We can then collect the county-level mean estimates of prevailing radon level (intercept) as bp and floor effect (slope) as mp:

In [4]:
b_sample = varying_intercept_slope_fit['a']
m_sample = varying_intercept_slope_fit['b']
bp = b_sample.mean(axis=0)
mp = m_sample.mean(axis=0)

Interpreting the model output

We can visualise the distribution of the parameter estimates, by county, with a boxplot:

In [5]:
# Boxplot of estimated log(radon) level by county
plt.figure(figsize=(16, 6))
g = sns.boxplot(data=b_sample, whis=np.inf, color="c")
g.set_xticklabels(clean_data.mn_counties, rotation=90)  # label counties
g.set_title("Estimate of log(radon), by county")
g;
In [6]:
# Boxplot of estimated floor effect by county
plt.figure(figsize=(16, 6))
g = sns.boxplot(data=m_sample, whis=np.inf, color="c")
g.set_xticklabels(clean_data.mn_counties, rotation=90)  # label counties
g.set_title("Estimate of floor effect, by county")
g;

These estimates appear to correspond quite well to those we obtained in earlier notebooks. To see how the combined estimates have changed, we plot the implied linear relationships for each county, as before:

In [7]:
xvals = np.arange(2)  # floor
for mi, bi in zip(mp, bp):
    plt.plot(xvals, mi * xvals + bi, 'bo-', alpha=0.3)
plt.xticks([0, 1])
plt.xlim(-0.1, 1.1)
plt.ylim(0, 2)
plt.title("fitted relationships by county")
plt.xlabel("floor")
plt.ylabel("log(radon)");

While these relationships are all very similar we can see that by allowing floor effect and prevailing radon level both to vary, we seem to be capturing more of the natural variation, a bit more accurately.

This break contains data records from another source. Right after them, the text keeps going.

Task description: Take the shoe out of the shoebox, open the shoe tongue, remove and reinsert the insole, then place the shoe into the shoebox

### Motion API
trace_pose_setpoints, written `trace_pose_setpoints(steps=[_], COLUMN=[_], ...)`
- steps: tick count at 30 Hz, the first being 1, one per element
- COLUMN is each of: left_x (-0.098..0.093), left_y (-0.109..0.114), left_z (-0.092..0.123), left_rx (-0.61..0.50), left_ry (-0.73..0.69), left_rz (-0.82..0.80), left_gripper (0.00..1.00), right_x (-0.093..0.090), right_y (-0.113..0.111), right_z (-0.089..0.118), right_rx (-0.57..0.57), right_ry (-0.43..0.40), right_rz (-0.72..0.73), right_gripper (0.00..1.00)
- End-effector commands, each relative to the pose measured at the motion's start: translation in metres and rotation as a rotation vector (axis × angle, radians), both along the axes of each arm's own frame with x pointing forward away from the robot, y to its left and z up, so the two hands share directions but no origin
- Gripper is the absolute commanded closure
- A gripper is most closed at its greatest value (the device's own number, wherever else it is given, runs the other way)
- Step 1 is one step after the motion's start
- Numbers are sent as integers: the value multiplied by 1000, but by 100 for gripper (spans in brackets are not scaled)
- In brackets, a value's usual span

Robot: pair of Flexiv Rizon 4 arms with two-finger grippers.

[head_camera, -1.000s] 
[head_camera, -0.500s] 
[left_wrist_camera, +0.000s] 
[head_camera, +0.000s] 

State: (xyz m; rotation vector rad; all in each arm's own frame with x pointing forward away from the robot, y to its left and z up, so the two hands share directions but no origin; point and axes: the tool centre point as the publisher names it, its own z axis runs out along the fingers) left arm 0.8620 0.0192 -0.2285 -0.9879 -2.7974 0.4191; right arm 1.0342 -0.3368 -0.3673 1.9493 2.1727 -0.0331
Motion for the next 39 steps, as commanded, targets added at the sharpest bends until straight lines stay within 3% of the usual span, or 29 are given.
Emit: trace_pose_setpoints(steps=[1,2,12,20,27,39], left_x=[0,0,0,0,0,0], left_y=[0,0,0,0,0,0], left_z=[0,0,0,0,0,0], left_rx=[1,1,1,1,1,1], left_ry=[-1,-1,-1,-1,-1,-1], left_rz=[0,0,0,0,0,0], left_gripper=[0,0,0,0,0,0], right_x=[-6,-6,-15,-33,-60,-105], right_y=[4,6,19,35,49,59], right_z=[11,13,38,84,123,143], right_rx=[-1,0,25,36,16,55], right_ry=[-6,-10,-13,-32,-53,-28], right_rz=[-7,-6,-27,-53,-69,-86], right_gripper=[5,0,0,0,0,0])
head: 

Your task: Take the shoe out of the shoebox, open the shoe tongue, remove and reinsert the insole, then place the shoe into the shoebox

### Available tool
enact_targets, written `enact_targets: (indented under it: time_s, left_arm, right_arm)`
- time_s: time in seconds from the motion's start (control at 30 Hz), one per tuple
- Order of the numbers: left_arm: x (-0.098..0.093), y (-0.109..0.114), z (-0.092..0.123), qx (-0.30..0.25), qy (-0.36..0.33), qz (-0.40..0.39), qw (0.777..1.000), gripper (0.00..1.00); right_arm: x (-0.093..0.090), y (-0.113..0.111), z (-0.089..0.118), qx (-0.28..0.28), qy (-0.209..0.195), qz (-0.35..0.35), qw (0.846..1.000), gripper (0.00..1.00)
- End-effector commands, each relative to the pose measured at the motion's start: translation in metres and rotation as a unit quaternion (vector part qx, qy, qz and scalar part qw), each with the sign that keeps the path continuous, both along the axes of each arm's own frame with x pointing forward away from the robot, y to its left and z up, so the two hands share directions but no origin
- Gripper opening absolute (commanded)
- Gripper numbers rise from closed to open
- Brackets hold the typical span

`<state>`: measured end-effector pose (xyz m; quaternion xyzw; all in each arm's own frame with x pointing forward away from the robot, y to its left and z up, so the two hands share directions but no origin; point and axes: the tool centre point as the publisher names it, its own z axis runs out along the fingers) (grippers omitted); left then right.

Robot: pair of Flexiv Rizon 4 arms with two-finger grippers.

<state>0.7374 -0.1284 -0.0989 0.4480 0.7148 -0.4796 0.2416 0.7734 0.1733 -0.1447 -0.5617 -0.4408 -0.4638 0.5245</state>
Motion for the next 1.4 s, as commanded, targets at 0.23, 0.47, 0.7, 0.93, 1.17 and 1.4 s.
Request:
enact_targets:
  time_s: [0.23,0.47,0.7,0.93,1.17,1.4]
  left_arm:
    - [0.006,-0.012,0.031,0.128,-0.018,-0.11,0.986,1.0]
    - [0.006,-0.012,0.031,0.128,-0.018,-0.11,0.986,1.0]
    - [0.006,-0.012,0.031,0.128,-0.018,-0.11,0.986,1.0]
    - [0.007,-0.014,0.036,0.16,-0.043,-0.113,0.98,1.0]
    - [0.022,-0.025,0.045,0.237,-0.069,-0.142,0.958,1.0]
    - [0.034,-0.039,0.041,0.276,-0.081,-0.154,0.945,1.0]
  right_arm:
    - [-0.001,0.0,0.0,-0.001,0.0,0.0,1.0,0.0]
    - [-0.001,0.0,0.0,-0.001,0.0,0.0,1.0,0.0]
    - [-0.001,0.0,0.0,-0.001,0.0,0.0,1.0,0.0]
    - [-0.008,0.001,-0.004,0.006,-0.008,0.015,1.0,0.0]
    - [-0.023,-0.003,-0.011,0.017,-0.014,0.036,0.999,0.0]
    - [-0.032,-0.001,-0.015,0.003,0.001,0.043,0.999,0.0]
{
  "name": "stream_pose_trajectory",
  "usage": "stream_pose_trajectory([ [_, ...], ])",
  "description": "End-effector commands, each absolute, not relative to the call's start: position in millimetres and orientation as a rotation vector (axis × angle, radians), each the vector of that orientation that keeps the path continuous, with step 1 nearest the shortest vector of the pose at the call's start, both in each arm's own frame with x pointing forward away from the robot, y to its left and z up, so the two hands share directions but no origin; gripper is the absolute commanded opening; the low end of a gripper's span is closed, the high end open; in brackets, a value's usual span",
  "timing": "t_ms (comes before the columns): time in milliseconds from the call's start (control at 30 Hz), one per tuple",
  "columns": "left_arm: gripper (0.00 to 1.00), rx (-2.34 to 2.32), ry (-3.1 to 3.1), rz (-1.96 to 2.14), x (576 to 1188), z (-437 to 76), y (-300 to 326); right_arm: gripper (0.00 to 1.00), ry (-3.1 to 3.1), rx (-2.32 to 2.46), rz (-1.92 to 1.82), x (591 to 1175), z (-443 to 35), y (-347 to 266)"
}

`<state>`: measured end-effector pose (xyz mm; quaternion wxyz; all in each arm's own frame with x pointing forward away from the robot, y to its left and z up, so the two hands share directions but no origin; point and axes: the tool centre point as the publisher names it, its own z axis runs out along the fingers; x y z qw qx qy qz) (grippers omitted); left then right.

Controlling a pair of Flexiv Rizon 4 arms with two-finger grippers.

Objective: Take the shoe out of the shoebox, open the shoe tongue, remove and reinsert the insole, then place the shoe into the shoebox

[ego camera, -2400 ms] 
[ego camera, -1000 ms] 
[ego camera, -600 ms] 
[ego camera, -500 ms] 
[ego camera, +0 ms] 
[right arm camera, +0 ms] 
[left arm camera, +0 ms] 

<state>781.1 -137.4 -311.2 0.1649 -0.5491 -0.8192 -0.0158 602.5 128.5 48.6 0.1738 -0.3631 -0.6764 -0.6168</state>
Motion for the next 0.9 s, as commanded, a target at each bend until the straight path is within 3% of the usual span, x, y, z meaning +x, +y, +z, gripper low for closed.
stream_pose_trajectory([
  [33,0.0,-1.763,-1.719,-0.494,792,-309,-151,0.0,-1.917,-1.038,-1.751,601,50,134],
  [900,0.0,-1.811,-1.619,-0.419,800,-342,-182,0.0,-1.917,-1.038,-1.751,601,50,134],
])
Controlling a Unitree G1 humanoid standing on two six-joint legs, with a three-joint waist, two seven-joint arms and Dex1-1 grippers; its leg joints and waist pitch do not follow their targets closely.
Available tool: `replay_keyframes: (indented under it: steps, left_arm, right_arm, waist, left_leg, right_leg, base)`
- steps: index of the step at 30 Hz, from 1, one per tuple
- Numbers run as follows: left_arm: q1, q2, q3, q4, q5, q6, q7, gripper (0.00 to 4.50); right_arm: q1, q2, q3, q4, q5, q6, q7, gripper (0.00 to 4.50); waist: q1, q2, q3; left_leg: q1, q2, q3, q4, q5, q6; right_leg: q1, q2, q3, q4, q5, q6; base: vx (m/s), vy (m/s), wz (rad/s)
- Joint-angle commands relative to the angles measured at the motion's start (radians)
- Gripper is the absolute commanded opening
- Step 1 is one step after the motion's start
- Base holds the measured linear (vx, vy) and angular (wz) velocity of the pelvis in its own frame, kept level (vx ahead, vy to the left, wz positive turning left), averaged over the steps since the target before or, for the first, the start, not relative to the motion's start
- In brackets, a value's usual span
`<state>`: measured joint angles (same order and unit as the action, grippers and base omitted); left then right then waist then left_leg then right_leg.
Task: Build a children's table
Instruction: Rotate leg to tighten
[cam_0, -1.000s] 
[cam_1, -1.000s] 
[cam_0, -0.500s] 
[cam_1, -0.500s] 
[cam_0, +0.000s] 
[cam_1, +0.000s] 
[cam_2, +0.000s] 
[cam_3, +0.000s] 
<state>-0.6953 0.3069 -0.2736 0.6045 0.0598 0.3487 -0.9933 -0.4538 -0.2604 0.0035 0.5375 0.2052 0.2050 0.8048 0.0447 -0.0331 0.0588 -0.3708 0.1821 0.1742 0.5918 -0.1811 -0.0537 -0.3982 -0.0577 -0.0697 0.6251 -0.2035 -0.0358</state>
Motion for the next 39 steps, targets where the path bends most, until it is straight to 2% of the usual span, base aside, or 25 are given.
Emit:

We can see whether partial pooling of both parameter estimates has provided objectively more reasonable estimates than pooled or unpooled models, for counties with small sample sizes:

In [8]:
sample_counties = ('LAC QUI PARLE', 'AITKIN', 'KOOCHICHING', 
                   'DOUGLAS', 'CLAY', 'STEARNS', 'RAMSEY', 'ST LOUIS')

fig, axes = plt.subplots(2, 4, figsize=(12, 6), sharey=True, sharex=True)
axes = axes.ravel()
for i, c in enumerate(sample_counties):
    # raw data
    y = clean_data.srrs_mn.log_radon[clean_data.srrs_mn.county == c]
    x = clean_data.srrs_mn.floor[clean_data.srrs_mn.county == c]

    # unpooled fit
    m = unpooled_model.unpooled_estimates[c]
    b = unpooled_model.unpooled_fit['beta'].mean()
    
    # plot data
    xvals = np.linspace(-0.2, 1.2)
    axes[i].scatter(x + np.random.randn(len(x)) * 0.01, y, alpha=0.4)        # raw data
    axes[i].plot(xvals, b * xvals + m, 'b-')                                 # unpooled fit
    axes[i].plot(xvals, pooled_model.m0 * xvals + pooled_model.b0, 'r--')    # pooled fit
    axes[i].plot(xvals, mp[clean_data.county_lookup[c]] *
                 xvals + bp[clean_data.county_lookup[c]], 'k:')  # partial pooling fit
    
    # plot labels
    axes[i].set_xticks([0, 1])
    axes[i].set_xticklabels(['basement', 'ground floor'])
    axes[i].set_ylim(-1, 3)
    axes[i].set_title(c)
    if not i % 2:
        axes[i].set_ylabel('log(radon)')

Comparisons against the pooled (red dashed line), the unpooled (blue solid line), and partially-pooled (black dotted line) show that for counties with many datapoints the fits are very similar, but where the counties have few datapoints, the partially-pooled fits are not as extreme. The slopes also vary slightly, but not very greatly, from the fits where a single slope is assumed to apply state-wide.